## What is being asked
Where a line of the records holds the string "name", copy that line.

## Source material

○ ○ ○ ○

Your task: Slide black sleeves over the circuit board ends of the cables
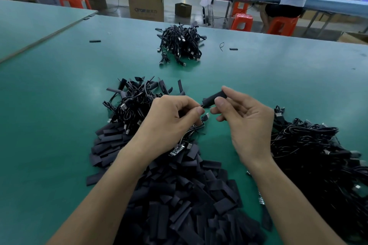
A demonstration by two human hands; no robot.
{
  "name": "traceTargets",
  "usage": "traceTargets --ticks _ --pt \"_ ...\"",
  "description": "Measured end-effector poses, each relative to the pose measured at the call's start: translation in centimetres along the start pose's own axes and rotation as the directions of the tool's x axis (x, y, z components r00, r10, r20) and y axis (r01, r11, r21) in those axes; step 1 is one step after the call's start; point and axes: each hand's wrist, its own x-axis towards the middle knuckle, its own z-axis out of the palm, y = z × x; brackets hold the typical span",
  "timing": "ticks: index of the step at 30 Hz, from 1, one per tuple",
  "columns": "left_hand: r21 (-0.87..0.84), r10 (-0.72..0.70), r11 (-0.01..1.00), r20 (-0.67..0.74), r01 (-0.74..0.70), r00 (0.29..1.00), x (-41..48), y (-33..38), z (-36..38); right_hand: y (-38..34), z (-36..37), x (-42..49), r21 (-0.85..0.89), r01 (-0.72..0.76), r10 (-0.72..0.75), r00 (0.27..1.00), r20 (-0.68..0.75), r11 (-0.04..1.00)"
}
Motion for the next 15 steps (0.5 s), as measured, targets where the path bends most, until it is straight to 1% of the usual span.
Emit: traceTargets --ticks 4,12,15 --pt "-0.023 0.020 1.000 0.005 -0.020 1.000 0.0 -0.1 0.0 0.0 0.6 -0.4 0.047 -0.021 0.019 0.999 0.031 0.999" --pt "-0.016 0.024 1.000 -0.025 -0.024 0.999 0.0 0.2 0.0 -0.4 0.9 -0.2 0.004 -0.021 0.021 0.999 0.038 1.000" --pt "0.018 0.044 0.999 -0.034 -0.043 0.998 0.0 0.6 -0.2 -1.0 0.9 0.1 0.027 -0.041 0.041 0.999 0.031 0.999"
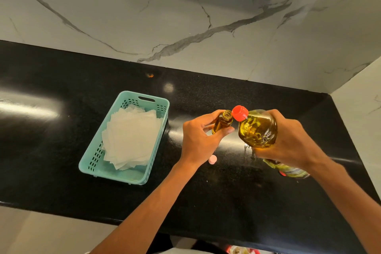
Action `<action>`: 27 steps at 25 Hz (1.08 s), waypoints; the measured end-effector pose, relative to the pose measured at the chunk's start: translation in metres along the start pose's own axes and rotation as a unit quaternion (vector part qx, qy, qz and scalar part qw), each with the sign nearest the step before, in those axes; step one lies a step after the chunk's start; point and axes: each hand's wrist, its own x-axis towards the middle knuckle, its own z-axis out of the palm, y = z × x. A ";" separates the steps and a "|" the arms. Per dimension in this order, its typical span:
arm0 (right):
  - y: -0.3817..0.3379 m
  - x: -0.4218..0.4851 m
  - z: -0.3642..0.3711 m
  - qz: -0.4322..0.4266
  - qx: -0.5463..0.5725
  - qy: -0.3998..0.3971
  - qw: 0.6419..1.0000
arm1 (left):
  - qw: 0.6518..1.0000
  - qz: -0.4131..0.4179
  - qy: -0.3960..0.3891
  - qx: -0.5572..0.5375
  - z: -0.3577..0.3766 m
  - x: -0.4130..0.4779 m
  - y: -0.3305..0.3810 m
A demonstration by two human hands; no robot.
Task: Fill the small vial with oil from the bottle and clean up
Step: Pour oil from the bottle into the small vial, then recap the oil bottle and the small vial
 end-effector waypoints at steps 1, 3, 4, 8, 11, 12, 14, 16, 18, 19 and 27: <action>0.000 -0.003 0.008 0.003 0.026 0.019 0.999 | 1.000 0.003 -0.004 -0.002 0.000 0.000 0.000; -0.003 -0.007 0.023 0.006 0.085 0.057 0.995 | 1.000 0.008 -0.011 -0.004 0.002 -0.001 0.003; -0.004 -0.008 0.029 0.006 0.111 0.073 0.991 | 1.000 0.010 -0.013 -0.007 0.003 -0.001 0.005; -0.007 -0.009 0.049 0.028 0.159 0.119 0.980 | 1.000 0.007 -0.010 -0.025 0.005 -0.002 0.008; -0.005 -0.010 0.060 0.056 0.172 0.163 0.970 | 0.999 -0.006 0.007 -0.031 0.001 -0.003 0.004; -0.004 -0.012 0.063 0.068 0.182 0.190 0.962 | 0.999 -0.015 0.013 -0.030 -0.002 -0.004 0.001; -0.001 -0.016 0.069 0.097 0.213 0.252 0.939 | 0.999 -0.028 0.032 -0.016 -0.007 -0.008 -0.011; 0.001 -0.019 0.075 0.128 0.237 0.302 0.914 | 0.997 -0.053 0.051 -0.002 -0.011 -0.015 -0.027; 0.004 -0.020 0.080 0.143 0.237 0.335 0.901 | 0.996 -0.075 0.056 0.011 -0.015 -0.023 -0.044; 0.005 -0.021 0.082 0.142 0.233 0.346 0.898 | 0.995 -0.076 0.057 0.026 -0.016 -0.028 -0.053; 0.010 -0.023 0.091 0.169 0.259 0.404 0.861 | 0.986 -0.144 0.071 0.045 -0.026 -0.059 -0.100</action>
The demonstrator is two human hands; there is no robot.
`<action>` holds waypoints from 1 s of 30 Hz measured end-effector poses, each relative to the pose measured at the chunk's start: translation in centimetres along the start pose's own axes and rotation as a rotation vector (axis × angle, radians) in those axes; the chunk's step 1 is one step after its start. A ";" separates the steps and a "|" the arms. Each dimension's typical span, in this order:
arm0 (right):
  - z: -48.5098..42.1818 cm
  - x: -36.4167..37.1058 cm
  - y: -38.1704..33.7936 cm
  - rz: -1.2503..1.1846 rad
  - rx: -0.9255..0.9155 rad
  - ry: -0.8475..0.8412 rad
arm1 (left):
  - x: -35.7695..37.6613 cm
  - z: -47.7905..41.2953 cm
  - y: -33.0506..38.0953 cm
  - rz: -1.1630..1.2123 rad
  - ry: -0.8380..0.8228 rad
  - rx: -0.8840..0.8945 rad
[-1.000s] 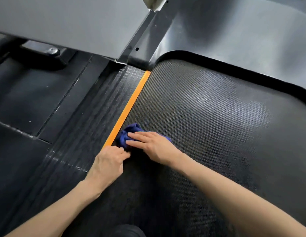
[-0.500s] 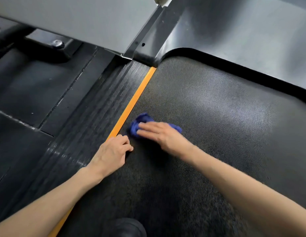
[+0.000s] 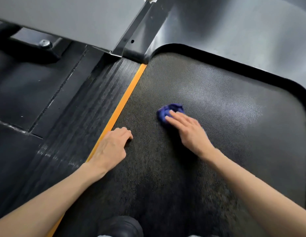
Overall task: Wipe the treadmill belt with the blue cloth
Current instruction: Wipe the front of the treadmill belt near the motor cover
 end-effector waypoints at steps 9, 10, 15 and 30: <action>0.4 -0.4 1.5 -0.231 0.448 0.125 | 0.0 -0.5 -0.3 0.028 -0.010 -0.004; 0.9 0.8 -2.7 -0.232 0.263 0.062 | -0.1 -0.6 -0.1 0.014 0.006 -0.006; 2.4 1.3 -5.6 -0.033 -0.177 -0.112 | -0.2 -0.8 0.4 -0.029 0.039 -0.027; 0.5 -0.1 -2.4 -0.244 0.186 0.032 | 0.1 -1.7 0.2 -0.029 0.093 -0.118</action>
Point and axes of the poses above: each hand's wrist, its own z-axis away from the middle knuckle, its own x-axis out of the palm, y = z × x, the point moved 10 cm from there along -z, towards the middle knuckle, and after that the axes turned 2 degrees about x, right-handed, at the moved point
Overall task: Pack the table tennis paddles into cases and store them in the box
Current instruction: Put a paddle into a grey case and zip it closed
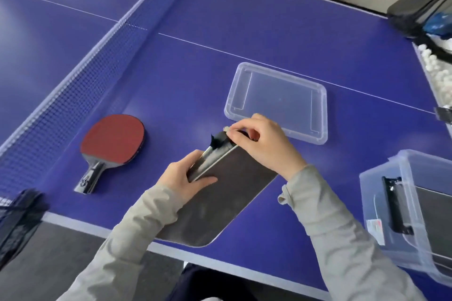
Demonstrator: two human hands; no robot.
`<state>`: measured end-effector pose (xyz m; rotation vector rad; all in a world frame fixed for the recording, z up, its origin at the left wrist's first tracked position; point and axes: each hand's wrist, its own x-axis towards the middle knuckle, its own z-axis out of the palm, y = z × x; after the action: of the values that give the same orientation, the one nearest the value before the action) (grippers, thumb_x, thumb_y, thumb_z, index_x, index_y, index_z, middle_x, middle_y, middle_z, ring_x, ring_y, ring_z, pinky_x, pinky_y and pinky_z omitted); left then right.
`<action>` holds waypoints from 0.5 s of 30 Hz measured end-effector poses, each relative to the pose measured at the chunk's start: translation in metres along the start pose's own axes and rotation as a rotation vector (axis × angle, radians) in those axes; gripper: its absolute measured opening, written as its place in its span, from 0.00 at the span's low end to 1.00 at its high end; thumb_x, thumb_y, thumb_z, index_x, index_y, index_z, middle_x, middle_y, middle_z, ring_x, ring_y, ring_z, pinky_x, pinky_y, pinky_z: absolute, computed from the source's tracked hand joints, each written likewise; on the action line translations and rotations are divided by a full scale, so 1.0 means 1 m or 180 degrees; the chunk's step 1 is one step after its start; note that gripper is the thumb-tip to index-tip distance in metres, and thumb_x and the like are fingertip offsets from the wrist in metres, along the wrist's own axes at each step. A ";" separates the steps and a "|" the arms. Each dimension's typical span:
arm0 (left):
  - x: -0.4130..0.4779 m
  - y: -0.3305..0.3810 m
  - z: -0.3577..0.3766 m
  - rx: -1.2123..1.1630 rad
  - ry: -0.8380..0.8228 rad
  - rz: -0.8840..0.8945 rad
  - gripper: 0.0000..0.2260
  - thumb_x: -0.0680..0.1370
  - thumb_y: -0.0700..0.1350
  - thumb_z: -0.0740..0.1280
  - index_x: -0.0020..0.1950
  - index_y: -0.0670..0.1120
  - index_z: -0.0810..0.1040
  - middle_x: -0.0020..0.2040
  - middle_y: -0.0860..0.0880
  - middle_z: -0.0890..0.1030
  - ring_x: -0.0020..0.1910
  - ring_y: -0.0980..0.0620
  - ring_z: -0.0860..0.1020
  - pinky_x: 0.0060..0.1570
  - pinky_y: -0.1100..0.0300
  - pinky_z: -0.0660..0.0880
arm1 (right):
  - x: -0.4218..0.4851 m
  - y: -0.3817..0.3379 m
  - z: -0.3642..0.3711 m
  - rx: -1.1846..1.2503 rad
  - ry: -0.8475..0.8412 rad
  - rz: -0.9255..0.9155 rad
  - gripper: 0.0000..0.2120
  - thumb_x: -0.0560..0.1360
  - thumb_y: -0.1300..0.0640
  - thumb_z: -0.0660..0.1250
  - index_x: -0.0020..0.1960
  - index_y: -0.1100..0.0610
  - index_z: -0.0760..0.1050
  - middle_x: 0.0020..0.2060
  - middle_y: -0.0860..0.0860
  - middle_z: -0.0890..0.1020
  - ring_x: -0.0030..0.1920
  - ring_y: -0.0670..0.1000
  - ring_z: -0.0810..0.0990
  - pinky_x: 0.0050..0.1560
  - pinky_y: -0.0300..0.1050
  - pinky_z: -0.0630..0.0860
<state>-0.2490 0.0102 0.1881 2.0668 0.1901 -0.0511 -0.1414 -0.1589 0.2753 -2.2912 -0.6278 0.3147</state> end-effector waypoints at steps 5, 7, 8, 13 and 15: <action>-0.008 0.003 -0.006 0.0544 -0.0406 0.0020 0.18 0.68 0.51 0.76 0.55 0.52 0.75 0.36 0.58 0.78 0.37 0.51 0.75 0.44 0.58 0.73 | -0.011 0.003 -0.005 0.0196 -0.0517 0.0028 0.03 0.71 0.58 0.70 0.39 0.52 0.79 0.27 0.48 0.72 0.28 0.43 0.67 0.33 0.31 0.66; -0.010 0.003 -0.005 0.0511 -0.0474 0.0023 0.19 0.67 0.52 0.76 0.55 0.53 0.74 0.36 0.61 0.77 0.38 0.54 0.76 0.44 0.60 0.72 | -0.016 0.006 0.000 0.0226 -0.0229 0.0099 0.05 0.70 0.61 0.69 0.38 0.53 0.77 0.28 0.47 0.75 0.28 0.42 0.70 0.33 0.31 0.68; -0.010 0.004 -0.005 0.0479 -0.0478 0.0014 0.20 0.67 0.51 0.76 0.55 0.53 0.74 0.36 0.61 0.77 0.38 0.55 0.76 0.44 0.62 0.72 | -0.018 0.008 0.002 0.0246 -0.0020 0.0168 0.05 0.69 0.62 0.69 0.37 0.54 0.75 0.28 0.47 0.76 0.28 0.42 0.71 0.34 0.31 0.69; -0.012 0.005 -0.003 0.0443 -0.0378 0.0044 0.19 0.67 0.50 0.77 0.54 0.52 0.75 0.35 0.63 0.75 0.35 0.60 0.74 0.38 0.74 0.67 | -0.026 0.028 0.004 0.0282 0.0795 0.0603 0.10 0.67 0.61 0.70 0.33 0.52 0.70 0.25 0.46 0.75 0.27 0.43 0.71 0.32 0.30 0.67; -0.015 0.006 -0.004 0.0314 -0.0267 0.0015 0.17 0.67 0.48 0.77 0.51 0.52 0.75 0.33 0.61 0.75 0.33 0.61 0.73 0.38 0.71 0.68 | -0.033 0.041 0.003 0.0344 0.0947 0.0848 0.08 0.67 0.61 0.69 0.35 0.54 0.70 0.26 0.46 0.76 0.28 0.45 0.72 0.35 0.36 0.69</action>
<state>-0.2634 0.0096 0.1970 2.1588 0.1333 -0.1467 -0.1564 -0.1994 0.2454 -2.2575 -0.1520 0.1236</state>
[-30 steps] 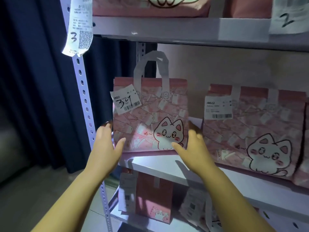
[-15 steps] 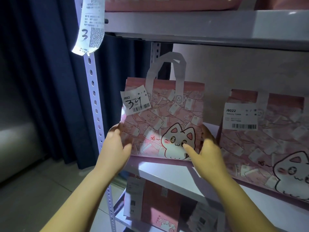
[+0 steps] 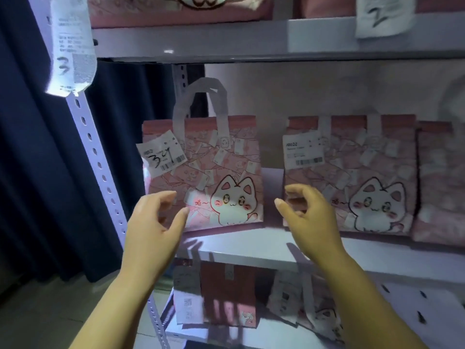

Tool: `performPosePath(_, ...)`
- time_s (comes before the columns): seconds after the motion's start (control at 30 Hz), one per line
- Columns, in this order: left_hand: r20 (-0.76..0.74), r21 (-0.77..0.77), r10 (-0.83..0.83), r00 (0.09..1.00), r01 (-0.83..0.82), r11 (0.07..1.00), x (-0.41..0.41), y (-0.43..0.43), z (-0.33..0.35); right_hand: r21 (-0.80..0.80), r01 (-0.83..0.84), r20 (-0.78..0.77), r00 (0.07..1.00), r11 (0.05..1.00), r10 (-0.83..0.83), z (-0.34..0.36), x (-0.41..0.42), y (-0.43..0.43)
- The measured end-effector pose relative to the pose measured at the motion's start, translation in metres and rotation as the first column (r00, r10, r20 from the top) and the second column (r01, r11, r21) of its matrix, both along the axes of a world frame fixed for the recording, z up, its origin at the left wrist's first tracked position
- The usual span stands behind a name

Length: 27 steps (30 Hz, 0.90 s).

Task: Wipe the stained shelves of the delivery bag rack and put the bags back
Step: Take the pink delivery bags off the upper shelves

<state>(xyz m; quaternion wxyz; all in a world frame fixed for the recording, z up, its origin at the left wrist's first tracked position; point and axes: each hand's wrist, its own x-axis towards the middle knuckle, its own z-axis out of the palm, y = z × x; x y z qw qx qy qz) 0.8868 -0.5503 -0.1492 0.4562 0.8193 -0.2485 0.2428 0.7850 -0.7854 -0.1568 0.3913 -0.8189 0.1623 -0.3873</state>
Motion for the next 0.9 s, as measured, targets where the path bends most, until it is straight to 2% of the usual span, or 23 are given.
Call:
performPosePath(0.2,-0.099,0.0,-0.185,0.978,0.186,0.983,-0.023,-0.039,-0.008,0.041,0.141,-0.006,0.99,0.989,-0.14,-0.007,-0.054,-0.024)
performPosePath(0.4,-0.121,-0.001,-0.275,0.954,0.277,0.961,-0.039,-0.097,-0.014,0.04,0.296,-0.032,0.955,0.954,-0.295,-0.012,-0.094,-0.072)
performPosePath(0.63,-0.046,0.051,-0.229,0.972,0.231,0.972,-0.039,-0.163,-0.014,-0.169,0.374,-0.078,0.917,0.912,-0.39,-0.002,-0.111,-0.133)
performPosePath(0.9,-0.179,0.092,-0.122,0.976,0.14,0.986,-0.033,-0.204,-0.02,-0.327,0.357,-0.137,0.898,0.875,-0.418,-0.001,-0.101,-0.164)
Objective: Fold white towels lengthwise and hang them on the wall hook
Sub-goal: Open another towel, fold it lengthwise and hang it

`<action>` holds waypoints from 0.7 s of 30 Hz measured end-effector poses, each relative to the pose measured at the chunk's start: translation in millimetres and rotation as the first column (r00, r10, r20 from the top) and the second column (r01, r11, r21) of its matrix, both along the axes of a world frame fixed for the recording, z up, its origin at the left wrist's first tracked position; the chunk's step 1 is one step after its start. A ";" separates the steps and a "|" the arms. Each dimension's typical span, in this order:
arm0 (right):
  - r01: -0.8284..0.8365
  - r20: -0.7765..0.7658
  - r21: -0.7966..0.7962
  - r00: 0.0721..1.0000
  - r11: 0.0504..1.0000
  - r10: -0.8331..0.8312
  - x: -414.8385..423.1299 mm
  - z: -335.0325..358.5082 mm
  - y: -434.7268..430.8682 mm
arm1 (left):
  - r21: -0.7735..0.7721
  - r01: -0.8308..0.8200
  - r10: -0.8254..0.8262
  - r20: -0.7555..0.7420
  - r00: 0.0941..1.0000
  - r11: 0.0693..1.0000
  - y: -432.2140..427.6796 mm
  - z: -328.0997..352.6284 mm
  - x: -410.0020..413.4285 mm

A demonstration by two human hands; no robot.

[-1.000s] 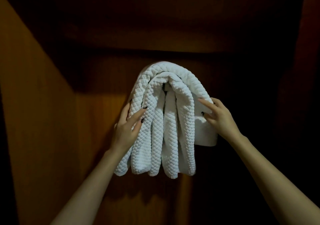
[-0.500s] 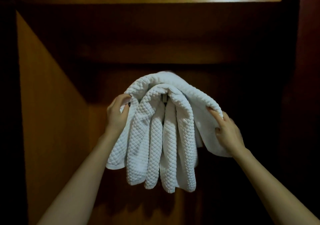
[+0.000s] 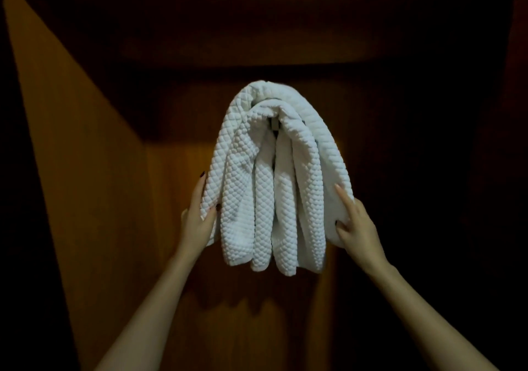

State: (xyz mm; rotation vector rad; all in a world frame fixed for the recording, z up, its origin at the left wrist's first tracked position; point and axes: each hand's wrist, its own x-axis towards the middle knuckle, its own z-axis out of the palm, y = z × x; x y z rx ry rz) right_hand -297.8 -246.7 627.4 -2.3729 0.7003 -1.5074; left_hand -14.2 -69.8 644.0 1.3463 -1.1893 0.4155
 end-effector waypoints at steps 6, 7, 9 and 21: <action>-0.120 0.043 0.067 0.992 0.990 0.117 5.0 -25.0 16.4 | 0.028 0.026 -0.028 0.062 0.998 0.999 -5.3 -41.1 -9.4; -0.129 0.020 0.073 0.992 0.989 0.128 7.6 -26.5 18.2 | 0.038 0.021 -0.023 0.046 0.999 0.999 -7.5 -46.2 -13.2; -0.126 -0.024 0.089 0.991 0.988 0.128 10.8 -27.5 21.1 | 0.054 -0.002 0.002 0.001 1.000 0.999 -11.5 -50.9 -18.6; 0.039 -0.246 0.145 0.969 0.989 -0.002 -20.9 -48.4 63.4 | 0.380 -0.113 0.099 0.056 0.993 0.918 43.0 -56.6 -45.0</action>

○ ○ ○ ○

## Exercise result
  "name": "traceTargets",
- The usual span stands behind a name

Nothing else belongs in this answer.